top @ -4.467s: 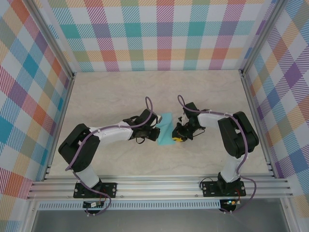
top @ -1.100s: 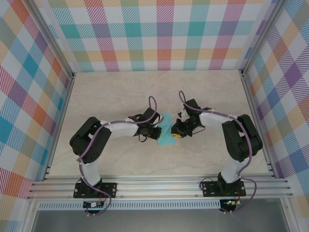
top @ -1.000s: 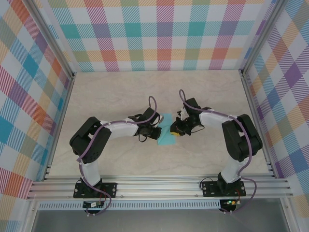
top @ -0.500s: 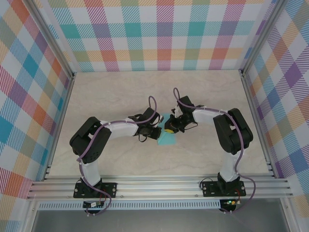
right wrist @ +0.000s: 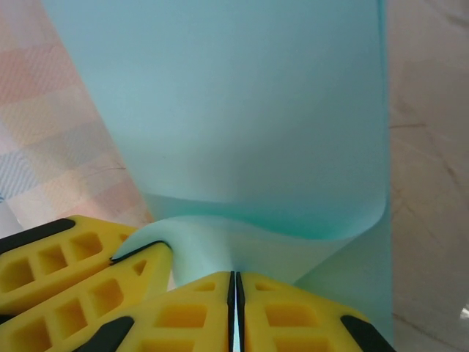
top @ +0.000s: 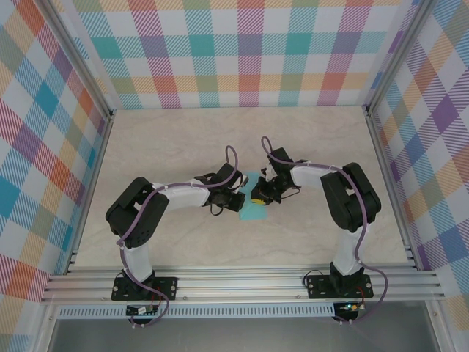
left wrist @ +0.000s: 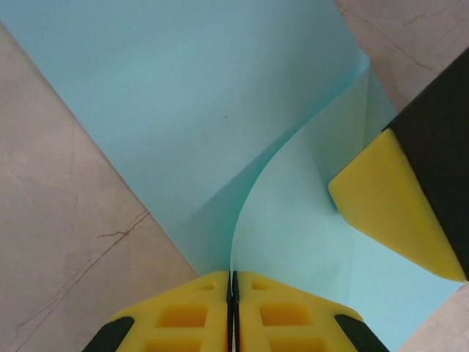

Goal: Fold a paper plane with a square sheet of paper (fold left side to right side)
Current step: Fold the triangle a second time at the center of the table.

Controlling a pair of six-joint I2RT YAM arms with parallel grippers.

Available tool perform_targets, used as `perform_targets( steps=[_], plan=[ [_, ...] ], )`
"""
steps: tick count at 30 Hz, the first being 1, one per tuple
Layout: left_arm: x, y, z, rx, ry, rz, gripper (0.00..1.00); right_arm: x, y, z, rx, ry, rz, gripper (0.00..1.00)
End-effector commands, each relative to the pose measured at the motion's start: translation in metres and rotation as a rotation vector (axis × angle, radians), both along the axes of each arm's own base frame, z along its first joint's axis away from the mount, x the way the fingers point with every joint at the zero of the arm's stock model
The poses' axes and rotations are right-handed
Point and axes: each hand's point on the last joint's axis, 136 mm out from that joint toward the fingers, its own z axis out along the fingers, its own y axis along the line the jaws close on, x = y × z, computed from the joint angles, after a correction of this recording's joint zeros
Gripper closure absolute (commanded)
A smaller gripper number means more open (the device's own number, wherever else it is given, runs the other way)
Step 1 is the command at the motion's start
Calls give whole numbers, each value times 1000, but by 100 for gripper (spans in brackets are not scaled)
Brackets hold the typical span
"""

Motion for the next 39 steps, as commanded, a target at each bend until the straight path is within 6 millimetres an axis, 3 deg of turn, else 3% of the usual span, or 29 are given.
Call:
perform_targets(
  steps=[1, 13, 23, 28, 33, 39],
  plan=[
    [3, 2, -3, 0, -3, 2, 91, -3, -3, -10, -42, 15, 21, 90],
    [8, 1, 8, -11, -26, 17, 89, -11, -14, -24, -107, 45, 18, 90],
    [4, -2, 70, -108, -92, 9, 67, -15, -19, -33, -135, 68, 6, 90],
    [-18, -10, 91, -211, -58, -55, 64, -15, -20, -34, -138, 68, 6, 90],
    [-43, -30, 86, -326, 41, -130, 64, -14, -19, -33, -135, 70, 2, 89],
    [-53, -46, 63, -351, 143, -162, 65, -15, -18, -33, -135, 71, 4, 89]
  ],
)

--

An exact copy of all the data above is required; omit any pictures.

top @ -4.467s: 
top @ -1.100s: 
top @ -1.000s: 
top @ -0.500s: 
right wrist @ +0.000s: 
top @ +0.000s: 
left wrist @ +0.000s: 

Goal: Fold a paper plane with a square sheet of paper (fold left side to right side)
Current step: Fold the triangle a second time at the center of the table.

Controlling a pair of six-joint I2RT YAM arms with parallel grippers.

Available tool perform_targets, used as `perform_targets( steps=[_], plan=[ [_, ...] ], )`
"""
steps: tick count at 30 Hz, the first being 1, one per tuple
Layout: left_arm: x, y, z, rx, ry, rz, gripper (0.00..1.00); right_arm: x, y, z, rx, ry, rz, gripper (0.00..1.00)
End-effector commands, each relative to the pose measured at the motion's start: translation in metres and rotation as a rotation vector (axis × angle, radians), both along the axes of each arm's own base frame, z along its first joint's axis away from the mount, x the way the fingers point with every joint at the zero of the arm's stock model
The poses' axes and rotations are right-handed
Point and axes: each hand's point on the last joint's axis, 136 mm out from that joint toward the fingers, its own z axis out along the fingers, its own y axis along the line the jaws close on, x = y × z, computed from the joint angles, after a correction of this recording's joint zeros
Gripper closure absolute (commanded)
A smaller gripper number means more open (the device's own number, wherever else it is given, runs the other way)
Step 1 is the command at the motion's start
Calls give whole numbers, each value times 1000, but by 100 for gripper (spans in brackets are not scaled)
Brackets hold the typical span
"""

Motion for the next 39 steps, as commanded, a target at each bend until the straight path is within 6 millimetres an axis, 3 deg of turn, else 3% of the usual span, or 29 are given.
Call:
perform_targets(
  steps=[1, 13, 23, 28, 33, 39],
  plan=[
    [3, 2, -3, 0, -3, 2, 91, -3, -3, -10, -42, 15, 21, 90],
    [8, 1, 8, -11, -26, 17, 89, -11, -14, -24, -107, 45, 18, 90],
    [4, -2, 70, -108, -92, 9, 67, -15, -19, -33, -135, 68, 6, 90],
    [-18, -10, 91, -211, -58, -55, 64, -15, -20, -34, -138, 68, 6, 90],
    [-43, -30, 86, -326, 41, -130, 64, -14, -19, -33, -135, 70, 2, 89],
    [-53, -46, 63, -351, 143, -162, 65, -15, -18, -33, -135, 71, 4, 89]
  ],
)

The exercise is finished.